To do ▸ Images do not belong in the copy. Retype all the entries below exactly.

Material provided ▸
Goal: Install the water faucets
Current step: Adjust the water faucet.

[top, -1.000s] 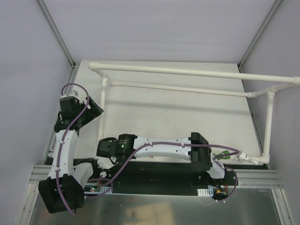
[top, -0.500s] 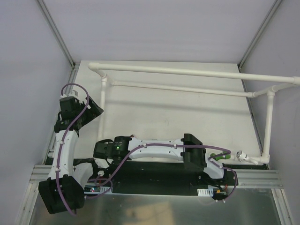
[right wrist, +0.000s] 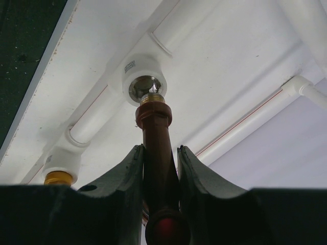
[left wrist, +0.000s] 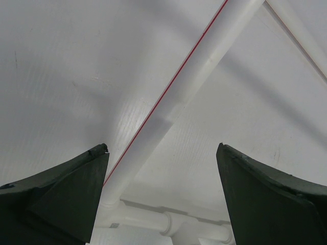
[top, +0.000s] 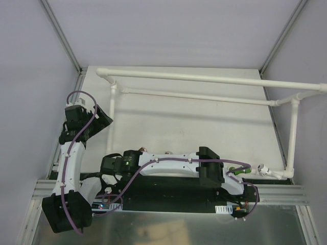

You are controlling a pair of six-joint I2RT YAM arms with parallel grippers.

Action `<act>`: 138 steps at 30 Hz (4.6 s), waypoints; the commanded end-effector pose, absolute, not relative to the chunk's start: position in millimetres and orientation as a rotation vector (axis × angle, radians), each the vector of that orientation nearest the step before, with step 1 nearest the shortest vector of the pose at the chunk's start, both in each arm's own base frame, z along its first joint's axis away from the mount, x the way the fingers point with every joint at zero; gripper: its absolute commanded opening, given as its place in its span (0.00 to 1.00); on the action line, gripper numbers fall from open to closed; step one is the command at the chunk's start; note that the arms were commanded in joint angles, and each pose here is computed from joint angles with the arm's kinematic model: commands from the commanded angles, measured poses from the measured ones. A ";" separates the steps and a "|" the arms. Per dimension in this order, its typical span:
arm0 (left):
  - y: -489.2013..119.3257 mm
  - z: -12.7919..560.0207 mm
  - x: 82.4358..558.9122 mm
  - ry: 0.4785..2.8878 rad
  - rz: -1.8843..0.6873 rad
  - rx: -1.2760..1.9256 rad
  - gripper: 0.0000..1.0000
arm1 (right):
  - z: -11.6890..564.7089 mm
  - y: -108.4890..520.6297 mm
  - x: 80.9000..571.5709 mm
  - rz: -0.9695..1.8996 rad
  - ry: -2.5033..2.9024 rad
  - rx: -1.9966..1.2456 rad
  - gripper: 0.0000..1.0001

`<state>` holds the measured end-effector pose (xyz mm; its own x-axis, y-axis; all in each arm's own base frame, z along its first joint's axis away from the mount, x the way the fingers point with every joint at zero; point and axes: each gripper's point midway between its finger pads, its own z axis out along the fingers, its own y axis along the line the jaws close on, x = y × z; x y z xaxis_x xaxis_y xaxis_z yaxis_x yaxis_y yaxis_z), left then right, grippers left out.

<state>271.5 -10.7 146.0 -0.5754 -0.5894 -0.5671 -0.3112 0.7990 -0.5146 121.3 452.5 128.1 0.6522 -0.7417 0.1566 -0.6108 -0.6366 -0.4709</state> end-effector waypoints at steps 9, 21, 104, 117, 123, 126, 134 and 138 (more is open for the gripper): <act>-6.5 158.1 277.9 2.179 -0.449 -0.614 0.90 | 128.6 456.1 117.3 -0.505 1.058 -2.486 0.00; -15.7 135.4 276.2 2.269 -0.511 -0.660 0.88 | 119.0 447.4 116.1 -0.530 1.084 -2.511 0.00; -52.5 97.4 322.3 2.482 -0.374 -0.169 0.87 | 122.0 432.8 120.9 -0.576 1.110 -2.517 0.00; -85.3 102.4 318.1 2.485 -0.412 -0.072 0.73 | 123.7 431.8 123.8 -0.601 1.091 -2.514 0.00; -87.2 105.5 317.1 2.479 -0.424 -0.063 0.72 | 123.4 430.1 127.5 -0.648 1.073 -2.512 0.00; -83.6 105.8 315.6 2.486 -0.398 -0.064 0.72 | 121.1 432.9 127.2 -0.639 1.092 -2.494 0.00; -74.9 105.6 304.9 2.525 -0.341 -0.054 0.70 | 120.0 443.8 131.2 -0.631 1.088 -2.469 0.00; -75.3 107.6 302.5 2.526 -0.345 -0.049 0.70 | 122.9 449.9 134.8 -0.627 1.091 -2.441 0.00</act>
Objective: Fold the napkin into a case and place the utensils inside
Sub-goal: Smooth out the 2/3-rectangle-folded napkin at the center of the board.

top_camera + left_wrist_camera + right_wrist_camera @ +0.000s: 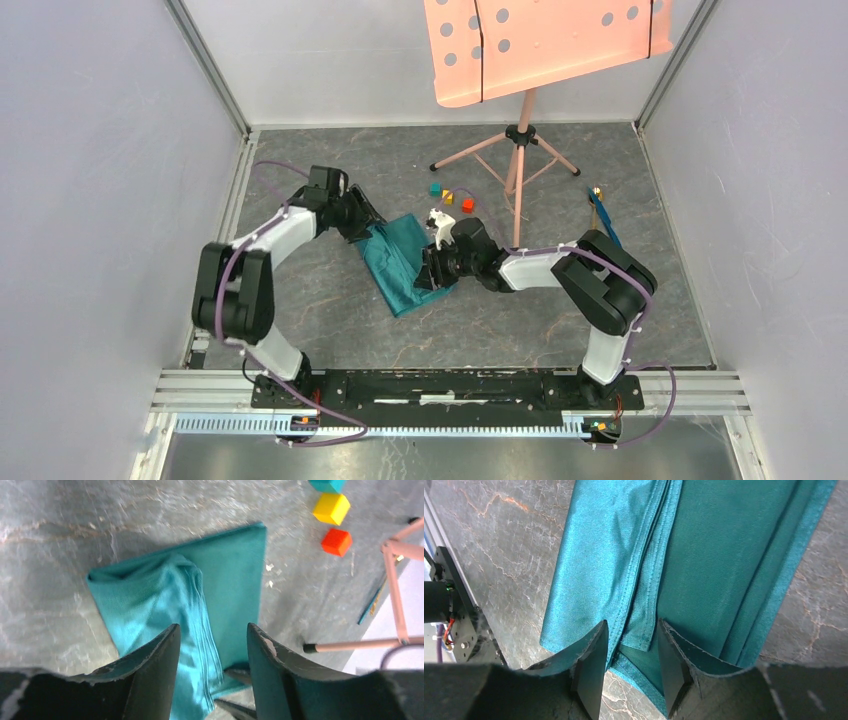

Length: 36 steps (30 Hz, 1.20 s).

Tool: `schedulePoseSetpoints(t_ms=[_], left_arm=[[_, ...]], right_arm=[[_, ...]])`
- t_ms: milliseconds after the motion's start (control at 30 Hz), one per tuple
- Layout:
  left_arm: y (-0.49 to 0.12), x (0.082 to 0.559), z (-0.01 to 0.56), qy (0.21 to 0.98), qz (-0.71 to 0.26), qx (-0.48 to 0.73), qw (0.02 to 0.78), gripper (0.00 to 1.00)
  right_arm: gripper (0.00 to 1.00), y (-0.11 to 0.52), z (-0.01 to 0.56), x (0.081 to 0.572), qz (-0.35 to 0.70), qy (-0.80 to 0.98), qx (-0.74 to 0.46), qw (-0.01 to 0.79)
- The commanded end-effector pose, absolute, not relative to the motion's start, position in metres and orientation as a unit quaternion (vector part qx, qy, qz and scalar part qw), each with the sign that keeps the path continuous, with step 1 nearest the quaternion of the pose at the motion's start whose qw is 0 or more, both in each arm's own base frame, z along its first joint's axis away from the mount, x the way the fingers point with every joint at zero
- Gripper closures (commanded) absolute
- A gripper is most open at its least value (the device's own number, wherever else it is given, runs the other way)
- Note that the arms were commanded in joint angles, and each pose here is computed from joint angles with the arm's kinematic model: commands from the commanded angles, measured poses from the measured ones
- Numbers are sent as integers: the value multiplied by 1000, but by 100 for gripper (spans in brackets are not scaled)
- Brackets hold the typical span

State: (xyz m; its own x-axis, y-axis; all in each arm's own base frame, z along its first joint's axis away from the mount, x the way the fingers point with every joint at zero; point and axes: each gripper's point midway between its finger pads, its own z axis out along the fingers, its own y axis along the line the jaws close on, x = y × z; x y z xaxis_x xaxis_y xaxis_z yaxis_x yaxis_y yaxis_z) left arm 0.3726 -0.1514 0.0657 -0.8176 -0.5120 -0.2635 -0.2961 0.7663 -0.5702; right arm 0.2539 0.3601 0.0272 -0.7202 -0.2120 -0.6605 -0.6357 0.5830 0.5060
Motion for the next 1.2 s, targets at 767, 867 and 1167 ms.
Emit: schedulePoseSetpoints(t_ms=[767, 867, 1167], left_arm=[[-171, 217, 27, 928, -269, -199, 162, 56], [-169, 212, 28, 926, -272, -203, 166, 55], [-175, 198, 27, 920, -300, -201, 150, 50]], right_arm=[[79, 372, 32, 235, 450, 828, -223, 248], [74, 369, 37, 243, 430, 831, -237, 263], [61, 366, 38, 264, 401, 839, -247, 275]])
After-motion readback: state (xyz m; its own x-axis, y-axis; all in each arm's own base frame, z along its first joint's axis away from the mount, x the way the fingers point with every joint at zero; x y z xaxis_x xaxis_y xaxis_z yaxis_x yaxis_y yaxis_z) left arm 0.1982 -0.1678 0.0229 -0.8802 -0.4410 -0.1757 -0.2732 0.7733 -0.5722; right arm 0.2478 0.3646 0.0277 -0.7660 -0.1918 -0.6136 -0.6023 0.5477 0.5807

Response ▸
Goal: Install the water faucets
Current step: Adjust the water faucet.

[top, -1.000s] 
[top, -0.500s] 
[right wrist, +0.000s] 
[left wrist, +0.000s] 
[top, +0.000s] 

You are controlling a pair of six-joint I2RT YAM arms with parallel grippers.

Action `<act>`: 138 steps at 30 Hz (4.6 s), waypoints; the commanded end-effector pose, absolute, not relative to the chunk's start: position in millimetres and orientation as a rotation vector (axis × angle, radians), each the vector of that orientation nearest the step before, with step 1 nearest the shortest vector of the pose at the chunk's start, both in each arm's own base frame, z along its first joint's axis away from the mount, x the way the fingers point with every joint at zero; gripper: its absolute commanded opening, given as its place in its span (0.00 to 1.00); on the action line, gripper numbers fall from open to closed; step one is the command at the chunk's start; note that the arms were commanded in joint angles, and each pose here is computed from joint angles with the arm's kinematic model: commands from the commanded angles, measured poses from the measured ones. A ";" separates the steps and a "|" the arms. Per dimension in this order, its typical span:
arm0 (left):
  - y: -489.2013..119.3257 mm
  - z: -12.7919..560.0207 mm
  - x: 82.4358..558.9122 mm
  - ry: 0.4785..2.8878 rad
  - rz: -1.8843..0.6873 rad
  - rx: -1.2760..1.9256 rad
  - gripper: 0.0000..1.0000
arm1 (right):
  - z: -11.6890..564.7089 mm
  - y: -108.4890..520.6297 mm
  - x: 80.9000..571.5709 mm
  - rz: -0.9695..1.8996 rad
  - ry: -2.5033..2.9024 rad
  - rx: -1.9966..1.2456 rad
  - gripper: 0.0000..1.0001

`<state>` holds the measured end-effector pose (xyz mm; its own x-axis, y-axis; all in each arm's own base frame, z along its first joint's axis away from the mount, x the way the fingers point with every joint at zero; point and axes: each gripper's point midway between its finger pads, its own z axis out along the fingers, its own y axis along the line the jaws close on, x = y × z; x y z xaxis_x xaxis_y xaxis_z yaxis_x yaxis_y yaxis_z), left then right, grippers left out.

<state>271.5 -10.7 146.0 -0.5754 -0.5894 -0.5671 -0.3112 0.7990 -0.5146 121.3 452.5 128.1 0.6522 -0.7417 0.1566 -0.6108 -0.6366 -0.4709</state> end-effector waypoints at steps 9, 21, 104, 117, 123, 126, 134 and 138 (more is open for the gripper): <act>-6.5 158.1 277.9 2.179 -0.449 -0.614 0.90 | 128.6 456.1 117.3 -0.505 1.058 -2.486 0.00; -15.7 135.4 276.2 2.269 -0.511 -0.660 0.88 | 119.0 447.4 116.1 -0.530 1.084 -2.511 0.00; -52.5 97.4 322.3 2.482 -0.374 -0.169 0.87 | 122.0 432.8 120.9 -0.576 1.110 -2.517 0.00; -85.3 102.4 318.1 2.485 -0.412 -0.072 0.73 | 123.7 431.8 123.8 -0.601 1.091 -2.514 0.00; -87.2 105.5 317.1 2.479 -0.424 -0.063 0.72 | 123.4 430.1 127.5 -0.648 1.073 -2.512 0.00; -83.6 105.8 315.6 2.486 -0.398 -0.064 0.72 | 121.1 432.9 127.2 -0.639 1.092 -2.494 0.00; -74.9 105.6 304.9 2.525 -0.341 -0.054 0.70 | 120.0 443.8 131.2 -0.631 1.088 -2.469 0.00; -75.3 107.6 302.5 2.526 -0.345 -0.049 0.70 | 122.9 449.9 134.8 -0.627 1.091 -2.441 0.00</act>
Objective: Fold the napkin into a case and place the utensils inside
Sub-goal: Smooth out the 2/3-rectangle-folded napkin at the center of the board.

top_camera + left_wrist_camera + right_wrist_camera @ +0.000s: 

Length: 36 steps (30 Hz, 1.20 s).

Tool: `schedulePoseSetpoints(t_ms=[_], left_arm=[[_, ...]], right_arm=[[_, ...]])`
- t_ms: milliseconds after the motion's start (control at 30 Hz), one per tuple
- Layout:
  left_arm: y (-0.49 to 0.12), x (0.082 to 0.559), z (-0.01 to 0.56), qy (0.21 to 0.98), qz (-0.71 to 0.26), qx (-0.48 to 0.73), qw (0.02 to 0.78), gripper (0.00 to 1.00)
  right_arm: gripper (0.00 to 1.00), y (-0.11 to 0.52), z (-0.01 to 0.56), x (0.081 to 0.572), qz (-0.35 to 0.70), qy (-0.80 to 0.98), qx (-0.74 to 0.46), qw (-0.01 to 0.79)
- The commanded end-effector pose, absolute, not relative to the motion's start, position in metres and orientation as a unit quaternion (vector part qx, qy, qz and scalar part qw), each with the sign that keeps the path continuous, with step 1 nearest the quaternion of the pose at the motion's start whose qw is 0 or more, both in each arm's own base frame, z along its first joint's axis away from the mount, x the way the fingers point with every joint at zero
- Gripper closures (commanded) absolute
- A gripper is most open at its least value (the device's own number, wherever else it is given, runs the other way)
- Note that the arms were commanded in joint angles, and each pose here is computed from joint angles with the arm's kinematic model: commands from the commanded angles, measured poses from the measured ones
- Numbers are sent as integers: the value multiplied by 1000, but by 100 for gripper (spans in brackets are not scaled)
- Brackets hold the typical span

State: (xyz m; its own x-axis, y-axis; all in each arm's own base frame, z along its first joint's axis away from the mount, x the way the fingers point with every joint at zero; point and axes: each gripper's point midway between its finger pads, its own z axis out along the fingers, its own y axis along the line the jaws close on, x = y × z; x y z xaxis_x xaxis_y xaxis_z yaxis_x yaxis_y yaxis_z) left arm 0.3726 -0.1514 0.0657 -0.8176 -0.5120 -0.2635 -0.2961 0.7663 -0.5702; right arm 0.2539 0.3601 0.0272 -0.7202 -0.2120 -0.6605 -0.6357 0.5830 0.5060
Motion for the next 1.2 s, targets at 767, 867 and 1167 ms.
Emit: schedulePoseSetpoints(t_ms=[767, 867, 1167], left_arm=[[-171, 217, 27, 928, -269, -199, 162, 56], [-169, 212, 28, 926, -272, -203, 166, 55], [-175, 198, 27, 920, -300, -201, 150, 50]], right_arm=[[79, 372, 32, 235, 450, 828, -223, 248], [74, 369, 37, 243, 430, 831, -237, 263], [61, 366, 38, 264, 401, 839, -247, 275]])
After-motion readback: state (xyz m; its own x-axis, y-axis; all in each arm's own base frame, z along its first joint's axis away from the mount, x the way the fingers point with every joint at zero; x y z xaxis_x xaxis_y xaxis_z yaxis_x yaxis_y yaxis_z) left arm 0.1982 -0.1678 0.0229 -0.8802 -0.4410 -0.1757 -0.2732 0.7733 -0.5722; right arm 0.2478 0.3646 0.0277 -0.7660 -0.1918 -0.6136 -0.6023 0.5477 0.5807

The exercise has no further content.